**TASK DIRECTIONS**
From the records below, please repeat exactly the line that has "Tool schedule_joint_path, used", the line that has "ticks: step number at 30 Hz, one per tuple", and every line between them, and nothing else.

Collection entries
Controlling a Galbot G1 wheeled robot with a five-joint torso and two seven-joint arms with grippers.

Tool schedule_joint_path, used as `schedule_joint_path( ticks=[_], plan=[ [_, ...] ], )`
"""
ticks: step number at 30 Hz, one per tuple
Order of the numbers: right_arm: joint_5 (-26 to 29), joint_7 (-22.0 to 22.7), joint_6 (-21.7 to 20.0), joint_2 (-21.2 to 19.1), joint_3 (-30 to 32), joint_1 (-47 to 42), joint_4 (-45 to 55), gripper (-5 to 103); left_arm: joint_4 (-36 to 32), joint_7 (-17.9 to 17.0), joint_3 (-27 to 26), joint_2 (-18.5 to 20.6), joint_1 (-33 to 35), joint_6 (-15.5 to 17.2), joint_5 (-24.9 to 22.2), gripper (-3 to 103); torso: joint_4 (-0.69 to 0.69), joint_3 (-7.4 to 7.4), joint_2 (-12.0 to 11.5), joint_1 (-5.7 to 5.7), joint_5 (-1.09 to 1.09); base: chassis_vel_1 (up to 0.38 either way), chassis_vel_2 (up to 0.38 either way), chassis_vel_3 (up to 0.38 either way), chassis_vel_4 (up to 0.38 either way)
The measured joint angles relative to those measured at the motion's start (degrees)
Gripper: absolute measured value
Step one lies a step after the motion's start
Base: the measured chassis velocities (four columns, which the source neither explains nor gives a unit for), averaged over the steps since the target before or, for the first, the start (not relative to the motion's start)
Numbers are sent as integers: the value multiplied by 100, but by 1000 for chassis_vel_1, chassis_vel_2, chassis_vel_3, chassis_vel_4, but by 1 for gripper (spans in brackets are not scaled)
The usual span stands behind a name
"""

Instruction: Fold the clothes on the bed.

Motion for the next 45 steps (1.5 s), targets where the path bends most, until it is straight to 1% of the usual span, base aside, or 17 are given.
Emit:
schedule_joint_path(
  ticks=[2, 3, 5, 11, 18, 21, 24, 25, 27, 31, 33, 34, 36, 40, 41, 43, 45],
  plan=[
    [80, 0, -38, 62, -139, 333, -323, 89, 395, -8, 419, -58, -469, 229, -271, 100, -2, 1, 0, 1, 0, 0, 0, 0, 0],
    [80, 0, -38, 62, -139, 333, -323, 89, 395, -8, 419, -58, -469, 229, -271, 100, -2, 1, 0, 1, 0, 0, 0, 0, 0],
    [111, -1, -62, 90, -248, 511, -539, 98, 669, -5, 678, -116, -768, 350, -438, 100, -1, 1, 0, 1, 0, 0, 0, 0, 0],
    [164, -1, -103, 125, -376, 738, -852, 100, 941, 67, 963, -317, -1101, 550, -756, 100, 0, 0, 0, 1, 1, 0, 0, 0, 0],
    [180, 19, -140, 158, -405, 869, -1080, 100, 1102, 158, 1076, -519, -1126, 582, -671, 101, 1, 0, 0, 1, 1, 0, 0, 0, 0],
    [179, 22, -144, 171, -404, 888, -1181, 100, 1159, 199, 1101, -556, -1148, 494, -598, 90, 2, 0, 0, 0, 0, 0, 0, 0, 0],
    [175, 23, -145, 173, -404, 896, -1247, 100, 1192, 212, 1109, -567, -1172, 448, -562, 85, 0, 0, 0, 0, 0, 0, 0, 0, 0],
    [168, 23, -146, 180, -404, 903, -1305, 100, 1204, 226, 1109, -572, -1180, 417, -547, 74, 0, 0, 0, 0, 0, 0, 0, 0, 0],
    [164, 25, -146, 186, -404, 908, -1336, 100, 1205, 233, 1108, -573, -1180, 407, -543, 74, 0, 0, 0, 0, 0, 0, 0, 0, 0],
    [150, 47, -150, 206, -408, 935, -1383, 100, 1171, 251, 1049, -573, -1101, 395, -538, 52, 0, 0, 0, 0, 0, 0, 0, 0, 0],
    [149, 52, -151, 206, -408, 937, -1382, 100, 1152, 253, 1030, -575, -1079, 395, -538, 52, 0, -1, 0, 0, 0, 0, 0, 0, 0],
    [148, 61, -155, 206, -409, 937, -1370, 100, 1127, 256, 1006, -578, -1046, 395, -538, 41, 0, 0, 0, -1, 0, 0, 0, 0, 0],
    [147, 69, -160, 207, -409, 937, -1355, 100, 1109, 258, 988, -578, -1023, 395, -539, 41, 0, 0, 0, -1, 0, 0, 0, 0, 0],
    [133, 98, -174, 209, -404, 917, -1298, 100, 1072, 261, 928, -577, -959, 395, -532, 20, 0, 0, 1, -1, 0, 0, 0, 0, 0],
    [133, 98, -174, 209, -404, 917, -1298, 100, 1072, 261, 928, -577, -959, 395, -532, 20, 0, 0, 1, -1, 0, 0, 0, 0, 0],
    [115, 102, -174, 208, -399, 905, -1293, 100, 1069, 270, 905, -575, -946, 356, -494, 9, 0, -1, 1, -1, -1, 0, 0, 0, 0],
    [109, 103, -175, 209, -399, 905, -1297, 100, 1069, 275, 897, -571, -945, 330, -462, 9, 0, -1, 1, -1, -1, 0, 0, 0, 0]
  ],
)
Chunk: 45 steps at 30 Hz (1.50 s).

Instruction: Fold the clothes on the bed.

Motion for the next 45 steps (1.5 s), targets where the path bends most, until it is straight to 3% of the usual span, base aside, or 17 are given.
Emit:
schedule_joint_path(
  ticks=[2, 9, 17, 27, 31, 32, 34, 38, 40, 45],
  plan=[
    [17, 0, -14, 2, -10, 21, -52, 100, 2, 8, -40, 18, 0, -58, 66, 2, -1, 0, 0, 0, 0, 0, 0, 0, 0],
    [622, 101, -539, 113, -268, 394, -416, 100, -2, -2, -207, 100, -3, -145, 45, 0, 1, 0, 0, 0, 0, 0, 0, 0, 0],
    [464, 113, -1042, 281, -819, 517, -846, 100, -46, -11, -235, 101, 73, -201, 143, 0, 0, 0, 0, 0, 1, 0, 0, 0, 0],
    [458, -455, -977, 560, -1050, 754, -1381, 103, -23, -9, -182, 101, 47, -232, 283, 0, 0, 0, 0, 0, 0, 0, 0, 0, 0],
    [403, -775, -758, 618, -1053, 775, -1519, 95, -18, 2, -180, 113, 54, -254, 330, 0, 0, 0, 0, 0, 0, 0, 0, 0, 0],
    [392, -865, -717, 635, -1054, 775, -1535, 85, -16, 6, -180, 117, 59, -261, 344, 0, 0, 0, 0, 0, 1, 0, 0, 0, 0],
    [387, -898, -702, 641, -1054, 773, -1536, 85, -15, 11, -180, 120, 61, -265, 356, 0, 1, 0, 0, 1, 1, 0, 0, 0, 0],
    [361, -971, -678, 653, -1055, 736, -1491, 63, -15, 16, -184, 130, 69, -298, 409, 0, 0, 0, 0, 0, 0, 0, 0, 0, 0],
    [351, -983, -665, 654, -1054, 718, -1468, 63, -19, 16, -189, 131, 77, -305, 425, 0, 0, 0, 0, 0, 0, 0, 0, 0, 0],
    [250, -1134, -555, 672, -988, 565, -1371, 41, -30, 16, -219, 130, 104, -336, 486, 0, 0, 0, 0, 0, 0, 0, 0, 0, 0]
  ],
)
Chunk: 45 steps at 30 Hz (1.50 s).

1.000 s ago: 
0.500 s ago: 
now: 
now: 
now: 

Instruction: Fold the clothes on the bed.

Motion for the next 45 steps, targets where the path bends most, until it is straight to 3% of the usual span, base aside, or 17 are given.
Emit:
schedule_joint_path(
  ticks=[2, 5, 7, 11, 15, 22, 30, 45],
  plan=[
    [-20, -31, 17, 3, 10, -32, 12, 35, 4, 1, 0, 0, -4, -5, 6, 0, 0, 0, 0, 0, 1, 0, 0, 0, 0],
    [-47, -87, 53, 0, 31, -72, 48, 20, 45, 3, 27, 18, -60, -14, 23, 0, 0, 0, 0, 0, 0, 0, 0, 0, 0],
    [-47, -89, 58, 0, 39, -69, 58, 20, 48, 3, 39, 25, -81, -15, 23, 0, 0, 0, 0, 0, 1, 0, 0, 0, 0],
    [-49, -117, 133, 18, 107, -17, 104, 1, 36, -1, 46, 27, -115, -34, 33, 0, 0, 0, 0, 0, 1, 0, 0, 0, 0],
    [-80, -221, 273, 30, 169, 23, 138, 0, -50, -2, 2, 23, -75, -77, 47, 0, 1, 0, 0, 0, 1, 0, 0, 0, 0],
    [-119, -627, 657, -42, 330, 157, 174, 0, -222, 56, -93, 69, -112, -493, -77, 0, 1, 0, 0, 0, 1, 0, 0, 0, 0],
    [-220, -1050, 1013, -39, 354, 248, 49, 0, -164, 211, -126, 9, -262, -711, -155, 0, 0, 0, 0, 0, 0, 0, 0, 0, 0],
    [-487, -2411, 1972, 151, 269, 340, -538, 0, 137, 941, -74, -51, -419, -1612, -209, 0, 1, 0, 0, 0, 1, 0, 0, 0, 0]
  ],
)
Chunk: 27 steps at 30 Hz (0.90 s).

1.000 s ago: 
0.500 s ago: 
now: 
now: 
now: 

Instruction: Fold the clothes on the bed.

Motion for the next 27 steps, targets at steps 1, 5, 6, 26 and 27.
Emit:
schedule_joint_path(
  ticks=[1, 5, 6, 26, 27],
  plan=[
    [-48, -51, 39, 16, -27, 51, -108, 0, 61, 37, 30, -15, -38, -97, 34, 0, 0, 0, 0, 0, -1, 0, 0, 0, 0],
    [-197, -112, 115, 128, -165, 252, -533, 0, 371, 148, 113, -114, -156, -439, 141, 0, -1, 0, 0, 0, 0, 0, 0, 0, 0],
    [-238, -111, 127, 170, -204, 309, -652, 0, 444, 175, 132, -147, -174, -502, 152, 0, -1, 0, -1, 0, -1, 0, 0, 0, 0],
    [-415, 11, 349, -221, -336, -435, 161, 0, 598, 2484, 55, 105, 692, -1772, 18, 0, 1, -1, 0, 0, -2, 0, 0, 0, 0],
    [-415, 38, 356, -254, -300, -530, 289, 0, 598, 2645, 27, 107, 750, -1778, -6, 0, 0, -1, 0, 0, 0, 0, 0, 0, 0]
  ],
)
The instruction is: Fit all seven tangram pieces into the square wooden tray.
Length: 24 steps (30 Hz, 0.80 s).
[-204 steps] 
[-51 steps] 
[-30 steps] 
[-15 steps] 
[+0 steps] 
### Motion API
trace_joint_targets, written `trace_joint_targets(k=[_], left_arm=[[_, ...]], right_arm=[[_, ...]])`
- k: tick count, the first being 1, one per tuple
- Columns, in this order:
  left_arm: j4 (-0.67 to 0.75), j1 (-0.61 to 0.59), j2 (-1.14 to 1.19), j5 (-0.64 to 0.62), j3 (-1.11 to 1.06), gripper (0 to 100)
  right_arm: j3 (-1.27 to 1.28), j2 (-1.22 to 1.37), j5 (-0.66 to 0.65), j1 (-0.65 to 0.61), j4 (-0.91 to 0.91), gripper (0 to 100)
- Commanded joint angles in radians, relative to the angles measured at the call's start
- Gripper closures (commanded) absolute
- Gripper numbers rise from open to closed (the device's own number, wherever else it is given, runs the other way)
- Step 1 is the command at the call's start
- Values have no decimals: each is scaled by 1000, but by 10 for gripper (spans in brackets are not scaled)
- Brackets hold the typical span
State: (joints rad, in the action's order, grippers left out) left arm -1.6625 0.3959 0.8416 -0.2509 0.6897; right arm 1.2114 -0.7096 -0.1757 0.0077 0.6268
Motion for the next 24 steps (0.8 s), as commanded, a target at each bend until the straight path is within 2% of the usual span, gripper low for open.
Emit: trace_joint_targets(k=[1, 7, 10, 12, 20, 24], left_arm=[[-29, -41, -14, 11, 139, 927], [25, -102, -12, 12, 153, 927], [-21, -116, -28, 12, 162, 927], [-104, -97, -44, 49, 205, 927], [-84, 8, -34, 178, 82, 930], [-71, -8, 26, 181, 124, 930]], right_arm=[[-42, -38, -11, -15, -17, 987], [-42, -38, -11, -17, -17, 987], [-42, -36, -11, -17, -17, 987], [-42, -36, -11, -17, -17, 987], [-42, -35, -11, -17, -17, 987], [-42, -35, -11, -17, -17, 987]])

**SOLUTION TO THIS TASK**
Tool schedule_joint_path, used as `schedule_joint_path( ticks=[_], plan=[ [_, ...] ], )`
"""
ticks: step number at 30 Hz, one per tuple

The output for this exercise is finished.